_Stored data_:

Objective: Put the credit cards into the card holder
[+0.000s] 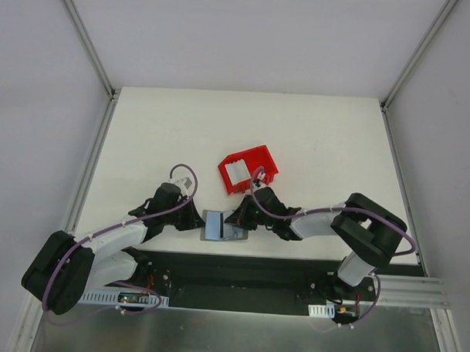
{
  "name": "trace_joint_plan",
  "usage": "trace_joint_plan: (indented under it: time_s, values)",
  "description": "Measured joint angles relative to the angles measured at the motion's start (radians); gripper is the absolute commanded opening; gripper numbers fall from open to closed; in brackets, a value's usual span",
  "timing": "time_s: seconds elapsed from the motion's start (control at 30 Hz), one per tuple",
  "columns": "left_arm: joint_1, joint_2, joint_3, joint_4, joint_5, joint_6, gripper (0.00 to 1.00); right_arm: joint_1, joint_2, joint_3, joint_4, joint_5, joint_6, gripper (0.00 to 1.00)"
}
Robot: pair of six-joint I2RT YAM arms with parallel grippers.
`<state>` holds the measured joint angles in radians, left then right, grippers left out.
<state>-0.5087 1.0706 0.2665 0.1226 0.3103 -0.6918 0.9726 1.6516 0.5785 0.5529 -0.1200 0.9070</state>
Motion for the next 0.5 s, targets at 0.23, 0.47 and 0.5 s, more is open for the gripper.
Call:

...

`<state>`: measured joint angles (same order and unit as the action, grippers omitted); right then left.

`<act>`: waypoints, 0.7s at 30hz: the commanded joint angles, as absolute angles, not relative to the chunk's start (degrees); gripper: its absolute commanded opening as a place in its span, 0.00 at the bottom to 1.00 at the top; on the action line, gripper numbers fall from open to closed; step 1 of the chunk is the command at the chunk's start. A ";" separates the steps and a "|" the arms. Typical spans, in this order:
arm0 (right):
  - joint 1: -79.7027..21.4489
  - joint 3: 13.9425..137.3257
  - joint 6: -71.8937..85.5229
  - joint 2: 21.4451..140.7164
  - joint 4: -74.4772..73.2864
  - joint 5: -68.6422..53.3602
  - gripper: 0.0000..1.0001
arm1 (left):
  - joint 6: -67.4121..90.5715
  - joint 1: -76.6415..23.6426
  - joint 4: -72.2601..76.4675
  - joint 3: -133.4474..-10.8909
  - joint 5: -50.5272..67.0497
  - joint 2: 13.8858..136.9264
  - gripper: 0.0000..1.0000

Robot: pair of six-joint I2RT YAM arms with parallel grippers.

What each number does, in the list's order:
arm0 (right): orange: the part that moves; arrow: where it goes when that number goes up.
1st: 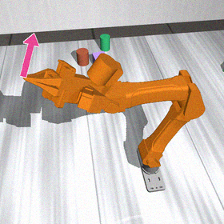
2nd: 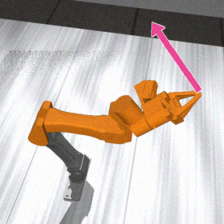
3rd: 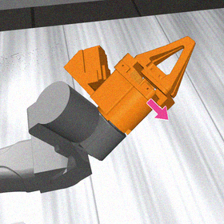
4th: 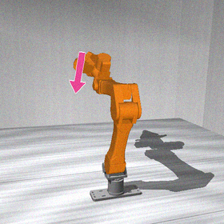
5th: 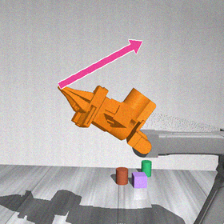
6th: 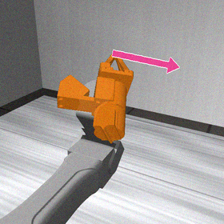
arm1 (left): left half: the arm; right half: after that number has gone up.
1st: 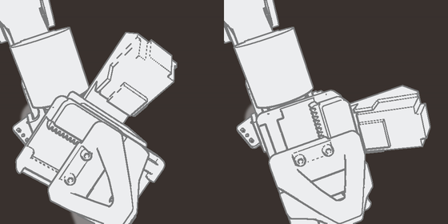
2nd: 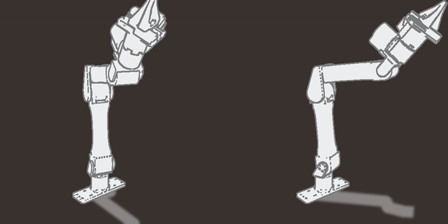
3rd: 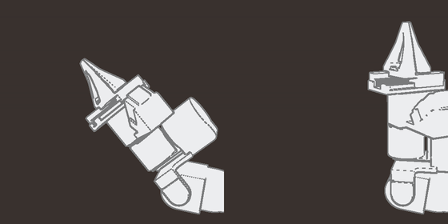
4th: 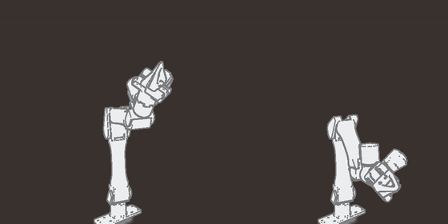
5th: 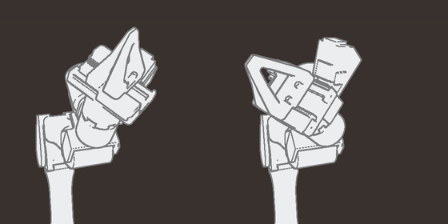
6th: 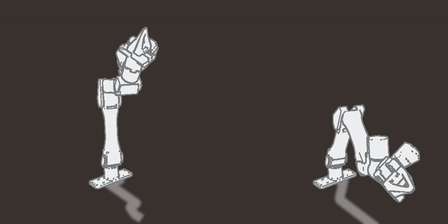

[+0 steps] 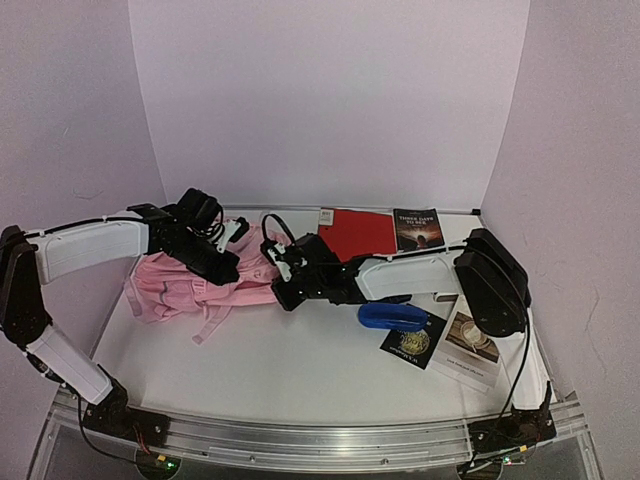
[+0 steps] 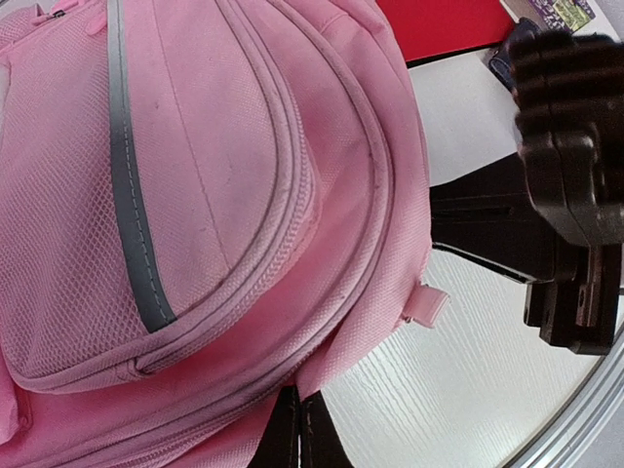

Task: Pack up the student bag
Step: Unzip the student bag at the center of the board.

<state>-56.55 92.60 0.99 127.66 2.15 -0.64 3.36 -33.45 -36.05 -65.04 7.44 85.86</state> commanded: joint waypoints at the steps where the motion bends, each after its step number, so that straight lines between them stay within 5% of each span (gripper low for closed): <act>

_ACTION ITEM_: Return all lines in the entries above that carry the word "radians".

_SOLUTION FOR THIS PROBLEM_:
  "description": "Measured joint angles relative to the angles measured at the motion's start (radians); gripper is the absolute commanded opening; gripper numbers fall from open to closed; in brackets, a value's usual span",
`<state>` holds the measured joint angles in radians, left then right, grippers left out.

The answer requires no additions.